Метались два цепных пса за гнилым забором местного кулака. Кулацкий двор ярко освещался персональным мощным фонарем, провода от которого шли мимо счетчика прямо к столбу. Фонарь освещал мокрые стога сена, КамАЗ и колесный трактор рядом с какими-то веялками и косилками. Этот фонарь почему-то не гудел. Из трубы баньки валил дым – там гнали самогон. Как раз навстречу Родину попался основательно пьяный незнакомый работник, только что вышедший со двора с бидончиком в руках. Всего работников было, кажется, человек восемь: все почти – тихие пьяницы, нанятые за ежедневный стол и пол-литра самогона с собой. Родин едва не сбил пьяницу плечом.

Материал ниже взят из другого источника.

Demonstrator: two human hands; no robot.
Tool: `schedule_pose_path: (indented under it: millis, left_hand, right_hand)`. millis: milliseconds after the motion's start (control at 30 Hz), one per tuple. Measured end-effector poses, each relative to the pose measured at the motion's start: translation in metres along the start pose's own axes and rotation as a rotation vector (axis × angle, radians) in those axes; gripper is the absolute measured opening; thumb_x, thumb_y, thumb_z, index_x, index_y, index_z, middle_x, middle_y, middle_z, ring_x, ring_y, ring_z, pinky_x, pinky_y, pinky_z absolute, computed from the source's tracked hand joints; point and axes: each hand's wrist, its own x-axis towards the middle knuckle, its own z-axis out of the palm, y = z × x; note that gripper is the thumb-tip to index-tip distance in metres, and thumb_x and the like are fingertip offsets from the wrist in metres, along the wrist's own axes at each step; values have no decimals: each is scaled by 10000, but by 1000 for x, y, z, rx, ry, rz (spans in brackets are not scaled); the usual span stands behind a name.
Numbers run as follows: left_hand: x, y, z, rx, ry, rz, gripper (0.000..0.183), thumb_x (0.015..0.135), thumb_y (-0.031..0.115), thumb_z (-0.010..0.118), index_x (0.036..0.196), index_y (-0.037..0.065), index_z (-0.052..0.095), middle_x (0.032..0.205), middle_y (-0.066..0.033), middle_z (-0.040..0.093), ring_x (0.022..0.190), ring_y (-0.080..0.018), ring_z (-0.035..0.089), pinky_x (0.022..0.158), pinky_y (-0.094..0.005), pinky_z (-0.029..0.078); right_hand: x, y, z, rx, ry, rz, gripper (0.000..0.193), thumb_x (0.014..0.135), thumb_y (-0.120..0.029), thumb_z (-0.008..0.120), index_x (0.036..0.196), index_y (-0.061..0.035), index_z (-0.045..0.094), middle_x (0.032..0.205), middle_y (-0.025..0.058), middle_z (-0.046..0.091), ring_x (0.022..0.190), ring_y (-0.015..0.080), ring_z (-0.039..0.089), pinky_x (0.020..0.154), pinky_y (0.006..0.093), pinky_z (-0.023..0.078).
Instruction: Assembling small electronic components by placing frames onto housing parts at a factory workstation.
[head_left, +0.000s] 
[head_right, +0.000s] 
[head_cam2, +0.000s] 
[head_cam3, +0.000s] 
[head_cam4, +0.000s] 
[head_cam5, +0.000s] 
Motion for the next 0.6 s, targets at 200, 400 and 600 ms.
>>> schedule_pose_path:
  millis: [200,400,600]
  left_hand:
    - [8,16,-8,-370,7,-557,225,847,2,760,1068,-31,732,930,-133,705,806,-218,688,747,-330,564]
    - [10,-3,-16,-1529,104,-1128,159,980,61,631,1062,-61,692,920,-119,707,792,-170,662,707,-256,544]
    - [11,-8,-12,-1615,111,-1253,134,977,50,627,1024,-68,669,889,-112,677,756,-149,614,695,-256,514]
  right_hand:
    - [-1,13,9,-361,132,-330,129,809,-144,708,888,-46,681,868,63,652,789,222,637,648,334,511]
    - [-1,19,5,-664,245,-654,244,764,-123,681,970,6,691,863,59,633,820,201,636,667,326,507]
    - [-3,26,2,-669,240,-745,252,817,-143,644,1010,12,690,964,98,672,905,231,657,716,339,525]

Неподалеку от фонаря, как раз напротив калитки дома, в котором Андрей Валерьевич жил, мок тускловатый, но приличный автомобиль иностранного производства, какого-то безвкусного коричневого оттенка и с очень грязными номерами. Тонированные стекла блестели так же черно и мокро, как прокопченные окна Сережкиной избы рядом.
Едва Родин поравнялся с автомобилем и намерился завернуть к калитке, две дверцы открылись и под дождь вылезли какие-то мужики в черных кожаных, тотчас заблестевших на дожде одеяниях.
– Андрей Валерьевич! – Нагло позвал один.
Родин остановился. Вид у парней был, что надо. Морды круглые, как блины, рост не менее метр девяносто, обильное мясо с трудом умещалось в наглухо застегнутых куртках. Андрей Валерьевич нисколько не испугался.
Увесисто и тяжело тот, что окликнул, подошел, оглядел Родина и плюнул в траву.
Родин поскреб пробившуюся щетину на щеке и спокойно стоял, разглядывая качка.
– Слушай сюда, чудак. – Прогудел качок развязно. – К концу недели чтоб духу твоего не было! Понял?!
– Чего ж непонятного. Понял. Слушай, братан, ты на Пельменя пашешь?
– Чего? – Промычал брезгливо качок.
– На жирного Виталика – на Пельменя. Кто прислал-то вас?
Качок беспомощно пялился на Родина, ощутившего вдохновение.
– Эх, балда. Пошли к боссу. – Родин обошел парня и ровным шагом направился к автомобилю, из которого уже лез третий тип, гораздо ниже первых двоих, хилее и старше.
– От кого вы, ребята? – Спросил и его Родин.
– Твое дело понять: новый хозяин хочет, чтобы ты отсюда убрался. Тебя уже предупреждали.
– Какой хозяин: Ашот, Пельмень...
– Нет никакого Ашота, и не знаю Пельменя. Тебе послезавтра к одиннадцати нужно сдать все деньги, ключи и документацию в Питере вот по этому адресу... Валек, ты ему карточку дал? Идиот...
Валек независимо сморкнулся на асфальт и злобно сунул Родину в руки карточку.
– У-у... Вот что... – Сказал Родин, читая. – Так нас купили и чистят? А как же моя должность?
– Указаний не имею. Поэтому считай, что фирме ты не нужен. Валек, сколько тебя учить и из-за тебя мокнуть? Не я с этим придурком говорить должен, а ты. Чтоб ни один козел больше до меня не доходил. Хоть поперек дороги ему ложись… Ты понял?.. Все просто: подошел, сказал, что делать, передал карточку... Просто? Обезьяна...
– Ребята, если у вас все, я пошел. Дождь...
– Погоди. Валек, передай ему аванс, чтоб лучше понималось. Он понимать любит, а я из-за него вымок.
Валек незаметно ткнул Родина куда-то под ребра, и в глазах у Андрея Валерьевича потемнело. Очнулся Родин не на шоссе, а дома, лежа на постели, с разбитым лицом, перемазанным свернувшейся кровью, и совершенно мокрый. Лежал он на промокшей простыне, на своей кушетке. С омерзением отлепившись от простыни, он включил засиженную мухами лампу под потолком и увидел посреди обычного сора на столе кружку, накрытую сверху перетянутой зеленой резинкой пачкой банкнот, которую оставил недавно у Ани.